- [Exercise prompt]:
Only the lines from the first line of the records through the line containing "below the lens;" belong in the answer. Copy them exactly.

- [Data records]:
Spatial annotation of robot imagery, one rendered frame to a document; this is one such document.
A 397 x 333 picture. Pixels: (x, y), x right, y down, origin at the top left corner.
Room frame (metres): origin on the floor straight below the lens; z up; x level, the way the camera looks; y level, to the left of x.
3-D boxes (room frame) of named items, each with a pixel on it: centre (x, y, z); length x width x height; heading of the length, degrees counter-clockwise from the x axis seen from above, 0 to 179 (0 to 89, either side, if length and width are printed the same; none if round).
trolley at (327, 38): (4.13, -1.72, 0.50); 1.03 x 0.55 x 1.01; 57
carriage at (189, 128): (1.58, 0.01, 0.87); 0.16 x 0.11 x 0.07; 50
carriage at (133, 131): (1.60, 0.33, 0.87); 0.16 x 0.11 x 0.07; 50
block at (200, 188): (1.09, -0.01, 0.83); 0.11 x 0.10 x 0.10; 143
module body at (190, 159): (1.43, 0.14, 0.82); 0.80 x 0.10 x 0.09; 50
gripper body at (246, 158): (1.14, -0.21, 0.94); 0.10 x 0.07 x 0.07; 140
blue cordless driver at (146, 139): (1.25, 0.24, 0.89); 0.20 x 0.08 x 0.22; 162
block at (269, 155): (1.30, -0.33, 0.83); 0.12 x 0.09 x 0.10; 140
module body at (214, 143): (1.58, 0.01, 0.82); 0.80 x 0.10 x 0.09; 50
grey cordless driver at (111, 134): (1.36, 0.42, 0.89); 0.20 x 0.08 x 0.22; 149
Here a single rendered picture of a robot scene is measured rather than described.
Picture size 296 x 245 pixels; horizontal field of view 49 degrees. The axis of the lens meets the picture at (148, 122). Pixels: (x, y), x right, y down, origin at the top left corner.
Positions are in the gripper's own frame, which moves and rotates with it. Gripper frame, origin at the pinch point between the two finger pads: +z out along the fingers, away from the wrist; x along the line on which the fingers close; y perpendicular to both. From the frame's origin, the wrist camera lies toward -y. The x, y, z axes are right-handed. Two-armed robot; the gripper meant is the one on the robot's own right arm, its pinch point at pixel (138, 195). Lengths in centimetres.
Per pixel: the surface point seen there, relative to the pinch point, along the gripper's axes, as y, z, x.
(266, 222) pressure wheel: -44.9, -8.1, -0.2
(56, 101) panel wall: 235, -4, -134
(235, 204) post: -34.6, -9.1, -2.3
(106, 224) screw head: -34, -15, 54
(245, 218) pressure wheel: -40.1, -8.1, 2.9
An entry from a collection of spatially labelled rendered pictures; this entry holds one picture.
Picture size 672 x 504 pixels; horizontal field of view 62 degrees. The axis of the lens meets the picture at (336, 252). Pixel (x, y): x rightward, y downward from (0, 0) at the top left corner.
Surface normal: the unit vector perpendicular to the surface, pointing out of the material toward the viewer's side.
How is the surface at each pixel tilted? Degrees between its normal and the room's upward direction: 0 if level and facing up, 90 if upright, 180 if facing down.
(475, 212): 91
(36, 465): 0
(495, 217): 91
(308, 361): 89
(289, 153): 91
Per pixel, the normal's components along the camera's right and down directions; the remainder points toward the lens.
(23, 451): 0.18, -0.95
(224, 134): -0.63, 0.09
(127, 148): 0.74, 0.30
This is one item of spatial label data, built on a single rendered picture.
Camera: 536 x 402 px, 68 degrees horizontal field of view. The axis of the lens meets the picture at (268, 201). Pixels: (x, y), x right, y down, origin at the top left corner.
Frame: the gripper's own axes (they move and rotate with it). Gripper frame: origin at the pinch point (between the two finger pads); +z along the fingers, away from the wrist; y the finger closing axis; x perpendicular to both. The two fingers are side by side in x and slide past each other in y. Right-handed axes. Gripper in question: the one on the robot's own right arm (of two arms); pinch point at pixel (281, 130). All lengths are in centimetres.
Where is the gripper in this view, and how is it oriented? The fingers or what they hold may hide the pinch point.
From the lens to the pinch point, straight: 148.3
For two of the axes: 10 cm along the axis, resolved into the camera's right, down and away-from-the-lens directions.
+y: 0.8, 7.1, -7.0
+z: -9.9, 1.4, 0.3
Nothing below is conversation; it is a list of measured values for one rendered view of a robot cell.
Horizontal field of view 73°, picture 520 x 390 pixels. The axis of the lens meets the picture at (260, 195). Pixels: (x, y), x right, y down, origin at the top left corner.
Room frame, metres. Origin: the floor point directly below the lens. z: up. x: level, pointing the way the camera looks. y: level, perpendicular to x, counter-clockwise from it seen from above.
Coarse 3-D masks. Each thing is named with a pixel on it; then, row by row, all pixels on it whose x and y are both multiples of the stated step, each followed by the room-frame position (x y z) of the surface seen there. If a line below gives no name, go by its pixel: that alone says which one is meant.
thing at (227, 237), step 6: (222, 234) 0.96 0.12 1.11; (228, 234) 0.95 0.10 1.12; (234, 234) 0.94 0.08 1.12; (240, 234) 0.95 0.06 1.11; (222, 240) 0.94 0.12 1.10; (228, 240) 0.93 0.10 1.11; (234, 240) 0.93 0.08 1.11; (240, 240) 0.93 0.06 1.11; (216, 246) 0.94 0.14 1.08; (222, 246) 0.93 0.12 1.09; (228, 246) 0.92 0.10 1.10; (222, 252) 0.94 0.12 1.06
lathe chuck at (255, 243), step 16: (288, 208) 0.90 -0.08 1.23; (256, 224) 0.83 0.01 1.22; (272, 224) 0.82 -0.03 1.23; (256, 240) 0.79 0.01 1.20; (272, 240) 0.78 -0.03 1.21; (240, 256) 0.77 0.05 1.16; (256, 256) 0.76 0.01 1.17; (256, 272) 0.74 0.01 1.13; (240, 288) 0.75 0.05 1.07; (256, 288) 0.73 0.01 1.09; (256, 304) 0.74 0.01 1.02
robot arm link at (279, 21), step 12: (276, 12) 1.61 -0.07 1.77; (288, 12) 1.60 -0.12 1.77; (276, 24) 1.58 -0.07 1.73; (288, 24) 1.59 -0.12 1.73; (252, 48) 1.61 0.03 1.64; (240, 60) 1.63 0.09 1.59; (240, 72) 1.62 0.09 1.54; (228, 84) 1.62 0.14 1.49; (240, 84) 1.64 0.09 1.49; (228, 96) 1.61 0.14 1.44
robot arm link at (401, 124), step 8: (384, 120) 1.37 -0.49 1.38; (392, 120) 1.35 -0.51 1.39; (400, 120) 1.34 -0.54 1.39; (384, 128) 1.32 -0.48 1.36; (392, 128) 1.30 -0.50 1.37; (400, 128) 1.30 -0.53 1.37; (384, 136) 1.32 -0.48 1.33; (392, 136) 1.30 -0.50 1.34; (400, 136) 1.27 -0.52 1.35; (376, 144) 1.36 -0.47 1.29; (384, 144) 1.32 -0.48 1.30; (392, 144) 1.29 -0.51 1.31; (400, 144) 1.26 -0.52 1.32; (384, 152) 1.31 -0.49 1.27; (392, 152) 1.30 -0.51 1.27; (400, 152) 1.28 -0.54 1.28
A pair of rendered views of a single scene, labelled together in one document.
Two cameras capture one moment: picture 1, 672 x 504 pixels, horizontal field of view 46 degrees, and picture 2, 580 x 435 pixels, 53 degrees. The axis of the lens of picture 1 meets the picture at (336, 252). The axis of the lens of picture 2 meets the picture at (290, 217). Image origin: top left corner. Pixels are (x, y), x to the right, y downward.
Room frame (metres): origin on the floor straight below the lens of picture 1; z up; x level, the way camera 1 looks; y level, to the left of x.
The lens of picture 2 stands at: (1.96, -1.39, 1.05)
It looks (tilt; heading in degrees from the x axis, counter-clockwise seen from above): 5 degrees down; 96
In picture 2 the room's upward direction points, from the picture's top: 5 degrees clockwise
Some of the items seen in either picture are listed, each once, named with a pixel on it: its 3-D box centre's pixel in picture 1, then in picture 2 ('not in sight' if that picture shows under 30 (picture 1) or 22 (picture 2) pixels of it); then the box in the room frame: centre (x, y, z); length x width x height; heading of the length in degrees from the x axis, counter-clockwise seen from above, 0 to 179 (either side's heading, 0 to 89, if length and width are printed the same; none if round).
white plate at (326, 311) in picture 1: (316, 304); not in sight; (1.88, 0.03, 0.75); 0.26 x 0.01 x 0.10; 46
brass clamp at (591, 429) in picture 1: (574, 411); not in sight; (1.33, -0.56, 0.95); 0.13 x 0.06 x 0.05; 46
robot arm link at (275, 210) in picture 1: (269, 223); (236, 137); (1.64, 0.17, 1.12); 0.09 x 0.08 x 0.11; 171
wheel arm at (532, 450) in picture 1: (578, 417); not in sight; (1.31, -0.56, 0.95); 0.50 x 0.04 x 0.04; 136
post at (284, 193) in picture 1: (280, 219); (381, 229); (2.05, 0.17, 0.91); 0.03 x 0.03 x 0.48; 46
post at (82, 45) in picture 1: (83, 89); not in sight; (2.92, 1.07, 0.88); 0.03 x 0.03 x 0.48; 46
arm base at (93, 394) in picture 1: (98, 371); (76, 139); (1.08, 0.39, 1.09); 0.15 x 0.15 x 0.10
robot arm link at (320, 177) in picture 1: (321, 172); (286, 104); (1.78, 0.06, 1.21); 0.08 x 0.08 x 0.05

- [Solution to this problem]:
Spatial annotation of robot imagery, one rendered frame to a document; this is one such document.
A 397 x 333 picture. Pixels: (x, y), x right, y down, origin at the top left corner.
Room frame (metres): origin on the floor straight below the lens; z up; x level, the way the camera looks; y level, to the left of x.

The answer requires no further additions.